Marcher Sarah Alice Allcroft on the importance of LGBTQIA+ (specifically trans and gender diverse) inclusion in intersectional feminism.
If you’ve been reading Australian newspapers over the last few years, you’d be forgiven for thinking that the transgender community in Australia (let alone anywhere else) is this epic juggernaut in some David vs Goliath-esque showdown against JK Rowling, anti-trans radical feminists (or more commonly known as TERFs), and far-right politicians/Christian groups like Mark Latham and the Australian Christian Lobby respectively. In reality however, the LGBTQIA+ community as a whole comprises roughly 3% of Australia’s population (according to the 2014 census), trans and gender diverse people make up a fraction of that cohort. So, what we’re dealing with is a minority within a minority.

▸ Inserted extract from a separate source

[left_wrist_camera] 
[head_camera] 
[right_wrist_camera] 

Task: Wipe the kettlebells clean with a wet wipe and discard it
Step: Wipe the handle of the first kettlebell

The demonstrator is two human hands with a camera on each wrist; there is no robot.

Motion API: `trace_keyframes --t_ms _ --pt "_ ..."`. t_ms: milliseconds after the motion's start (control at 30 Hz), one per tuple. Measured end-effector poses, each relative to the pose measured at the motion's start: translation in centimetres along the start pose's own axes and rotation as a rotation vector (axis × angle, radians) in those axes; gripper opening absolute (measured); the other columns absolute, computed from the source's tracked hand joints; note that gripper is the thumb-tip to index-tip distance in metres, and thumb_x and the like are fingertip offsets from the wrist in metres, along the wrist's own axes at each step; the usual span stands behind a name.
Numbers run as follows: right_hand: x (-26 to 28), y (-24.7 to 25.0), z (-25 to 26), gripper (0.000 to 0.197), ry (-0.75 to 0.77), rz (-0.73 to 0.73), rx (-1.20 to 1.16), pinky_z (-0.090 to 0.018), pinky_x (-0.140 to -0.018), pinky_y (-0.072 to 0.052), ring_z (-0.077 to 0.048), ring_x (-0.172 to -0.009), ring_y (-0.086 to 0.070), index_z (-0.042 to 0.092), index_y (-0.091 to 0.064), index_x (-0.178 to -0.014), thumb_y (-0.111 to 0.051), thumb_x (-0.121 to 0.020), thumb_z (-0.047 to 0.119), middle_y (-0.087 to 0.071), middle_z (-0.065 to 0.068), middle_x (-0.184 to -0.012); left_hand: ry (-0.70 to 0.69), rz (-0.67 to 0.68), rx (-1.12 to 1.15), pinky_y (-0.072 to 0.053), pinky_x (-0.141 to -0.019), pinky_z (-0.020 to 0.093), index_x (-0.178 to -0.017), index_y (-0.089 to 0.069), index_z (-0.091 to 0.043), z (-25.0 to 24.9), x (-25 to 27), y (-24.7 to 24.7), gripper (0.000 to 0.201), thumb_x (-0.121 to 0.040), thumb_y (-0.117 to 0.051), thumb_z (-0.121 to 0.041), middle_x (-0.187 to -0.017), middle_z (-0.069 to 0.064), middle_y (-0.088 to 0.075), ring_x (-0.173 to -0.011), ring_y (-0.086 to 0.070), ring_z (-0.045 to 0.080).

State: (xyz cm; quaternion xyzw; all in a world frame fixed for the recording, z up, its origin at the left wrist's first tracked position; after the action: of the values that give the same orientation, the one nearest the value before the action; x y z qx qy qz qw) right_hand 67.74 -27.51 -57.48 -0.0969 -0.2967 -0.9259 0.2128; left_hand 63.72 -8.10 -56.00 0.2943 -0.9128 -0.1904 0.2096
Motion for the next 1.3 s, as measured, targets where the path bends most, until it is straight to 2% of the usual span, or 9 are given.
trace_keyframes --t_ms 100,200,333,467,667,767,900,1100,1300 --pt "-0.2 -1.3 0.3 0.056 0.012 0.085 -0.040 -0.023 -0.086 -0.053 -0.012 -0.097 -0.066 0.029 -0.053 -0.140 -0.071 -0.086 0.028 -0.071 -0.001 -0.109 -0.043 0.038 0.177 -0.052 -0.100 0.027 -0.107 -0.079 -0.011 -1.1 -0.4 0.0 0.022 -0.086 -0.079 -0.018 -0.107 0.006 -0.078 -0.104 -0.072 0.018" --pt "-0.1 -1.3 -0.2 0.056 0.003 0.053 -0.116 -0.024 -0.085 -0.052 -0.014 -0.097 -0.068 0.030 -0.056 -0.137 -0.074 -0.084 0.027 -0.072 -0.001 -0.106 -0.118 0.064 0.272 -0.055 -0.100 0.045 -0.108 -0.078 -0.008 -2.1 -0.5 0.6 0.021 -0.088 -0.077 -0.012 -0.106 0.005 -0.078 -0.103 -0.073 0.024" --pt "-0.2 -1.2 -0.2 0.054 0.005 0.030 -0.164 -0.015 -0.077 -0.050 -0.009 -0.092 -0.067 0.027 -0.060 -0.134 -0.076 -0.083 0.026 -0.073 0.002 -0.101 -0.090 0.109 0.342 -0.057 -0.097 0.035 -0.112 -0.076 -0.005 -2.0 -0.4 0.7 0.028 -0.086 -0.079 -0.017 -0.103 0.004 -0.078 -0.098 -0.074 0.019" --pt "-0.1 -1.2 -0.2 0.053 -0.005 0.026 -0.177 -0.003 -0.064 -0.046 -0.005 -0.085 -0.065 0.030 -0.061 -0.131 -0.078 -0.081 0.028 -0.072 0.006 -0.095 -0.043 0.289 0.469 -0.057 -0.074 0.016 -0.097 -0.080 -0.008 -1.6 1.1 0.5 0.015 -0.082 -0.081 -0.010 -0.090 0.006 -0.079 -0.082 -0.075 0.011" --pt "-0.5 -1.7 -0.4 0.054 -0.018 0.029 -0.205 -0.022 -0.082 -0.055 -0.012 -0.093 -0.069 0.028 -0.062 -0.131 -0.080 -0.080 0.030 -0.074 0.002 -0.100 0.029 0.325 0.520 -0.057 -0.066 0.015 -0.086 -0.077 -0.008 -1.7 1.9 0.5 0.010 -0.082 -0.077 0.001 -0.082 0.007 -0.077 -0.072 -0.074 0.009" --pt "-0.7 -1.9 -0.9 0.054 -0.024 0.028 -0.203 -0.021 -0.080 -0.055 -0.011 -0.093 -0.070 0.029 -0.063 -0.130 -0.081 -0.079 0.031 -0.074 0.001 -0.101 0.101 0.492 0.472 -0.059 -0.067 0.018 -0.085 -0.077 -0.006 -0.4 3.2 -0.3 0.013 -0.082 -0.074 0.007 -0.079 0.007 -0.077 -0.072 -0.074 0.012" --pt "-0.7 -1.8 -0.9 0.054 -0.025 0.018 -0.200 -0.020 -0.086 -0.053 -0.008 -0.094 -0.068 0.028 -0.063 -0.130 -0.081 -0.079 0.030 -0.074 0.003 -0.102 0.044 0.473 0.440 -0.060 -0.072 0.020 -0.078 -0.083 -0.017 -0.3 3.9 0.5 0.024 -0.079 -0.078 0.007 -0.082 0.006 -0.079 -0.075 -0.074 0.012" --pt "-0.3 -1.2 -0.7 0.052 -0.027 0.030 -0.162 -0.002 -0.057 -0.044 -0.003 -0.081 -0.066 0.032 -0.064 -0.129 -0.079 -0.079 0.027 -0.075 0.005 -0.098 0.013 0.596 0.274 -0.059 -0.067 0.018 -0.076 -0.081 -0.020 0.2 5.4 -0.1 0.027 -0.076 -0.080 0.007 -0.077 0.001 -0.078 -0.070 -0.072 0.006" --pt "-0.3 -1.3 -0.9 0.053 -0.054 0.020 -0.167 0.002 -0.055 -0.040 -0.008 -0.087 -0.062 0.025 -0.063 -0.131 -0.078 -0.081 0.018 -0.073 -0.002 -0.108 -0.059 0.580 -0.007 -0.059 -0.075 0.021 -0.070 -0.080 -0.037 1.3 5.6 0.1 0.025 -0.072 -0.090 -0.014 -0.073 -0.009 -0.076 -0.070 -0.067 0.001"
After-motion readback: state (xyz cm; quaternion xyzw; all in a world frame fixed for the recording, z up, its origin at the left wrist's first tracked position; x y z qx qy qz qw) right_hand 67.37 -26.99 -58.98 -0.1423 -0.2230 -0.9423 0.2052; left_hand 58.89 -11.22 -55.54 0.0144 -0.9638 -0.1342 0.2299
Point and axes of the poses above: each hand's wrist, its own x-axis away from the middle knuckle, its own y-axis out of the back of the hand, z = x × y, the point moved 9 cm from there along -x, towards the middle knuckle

One of the most common refrains from the more radical sides of the feminist community (and of course, the men who want to jump in on something because transphobia is the new socially acceptable form of bigotry) is “why do we have to pick up their fight” or “why do they have to attach their issues to women’s rights?”. From the moment the first keystroke is made, or the first sound in the sentence is uttered, the minority (a particularly vulnerable one) is immediately “othered”, a tactic that forces a group of people so far beyond what people would normally show consideration for that they become some kind of abstract, or worse? A potential threat.
The growing public discourse on transgender rights and healthcare is one that has been hijacked by a very strategic group of social and political conservatives who have worked out that it is the perfect wedge issue for them to begin chipping away at the thing they’ve failed at since women’s rights became a thing. In the case of Mark Latham and One Nation in particular, I struggle to see this as anything more than trying to find a new target to beat down on so as to remain relevant now that immigration and asylum seekers aren’t the boogeymen they got into power on. This doesn’t detract from how utterly destructive this is to the transgender community, and especially children who will face an exponentially more difficult time growing up when more of the system is geared against them.
In relation to the transgender community in particular? According to research out of the University of Melbourne, trans identifying people have a 43% risk of attempting suicide, and a 63% risk of self-harm. These statistics are horrifying just on their own, but when paired with the increasing public hostility toward a group of people that have had to fight every day to either hide who they are, or fight for people to accept them for the very same thing? These numbers are only going to head northward, and it’s considered an acceptable loss for conservatives because trans people make up such a small number of Australia’s population that not many people are going to know us personally. It’s how “othering” in this situation works so perfectly.
And we haven’t even gotten to the violent crimes committed against trans women at the hands of men who take it upon themselves to take their hostility out on women who are already some of the most vulnerable in the community. In 2020 there were 350 transgender people murdered, taking into account that for various reasons, the recording of statistics of crime toward transgender people is not always done accurately because it’s easier for those investigating to record the gender of the victim as the sex they were born as (a combination of lack of policy and outright discrimination).
Now that anyone reading who has a half-functioning sense of empathy is up to speed with some of the pressing issues for trans women and gender diverse folk, it seems like a bit of a no-brainer to envelop this community within the parameters of feminism. This is one of the reasons why March4Justice drew a line in the sand as far as trans inclusion being a non-negotiable, and it’s not even a particularly new idea, it’s a push back against radical feminists who still think proponents of second wave feminism like Germaine Greer are the first and last word on women’s rights and liberation. The reality of the matter is they can’t be allowed to be the first and last word on the issue.
As both a theologian and a feminist, one of the biggest things I took away from my studies is this idea that structures and ideologies become stagnant and destructive (inwardly and outwardly), and ultimately everyone suffers. We see this issue in the history of the church, the Protestant Reformation happened because of the corruption and cruelty that had grown at the heart of the church because of rigid adherence to doctrine and practice. Karl Barth popularized the phrase “Ecclesia semper reformanda est” or “the church must always be reformed” in a process of reflection, recalibration, and accountability. This isn’t a process limited strictly to the church, and nor should it be, it’s an important tool in any group that strives for social change.
If there was something I hope people take away from this is at least a better understanding of the issues that the trans and gender diverse communities face, and an idea about why trans rights and women’s rights are inextricably linked.
Intersectional feminism is the logical step forward, the idea that liberation is something that only happens for you and those you directly identify with isn’t liberation at all, it’s an act of cruelty carried out on those you leave behind in allowing the oppression of vulnerable women to continue.
That isn’t feminism, it is simply re-tooled patriarchy.
Sarah Alice Allcroft is a theologian, feminist, and activist for trans and queer rights.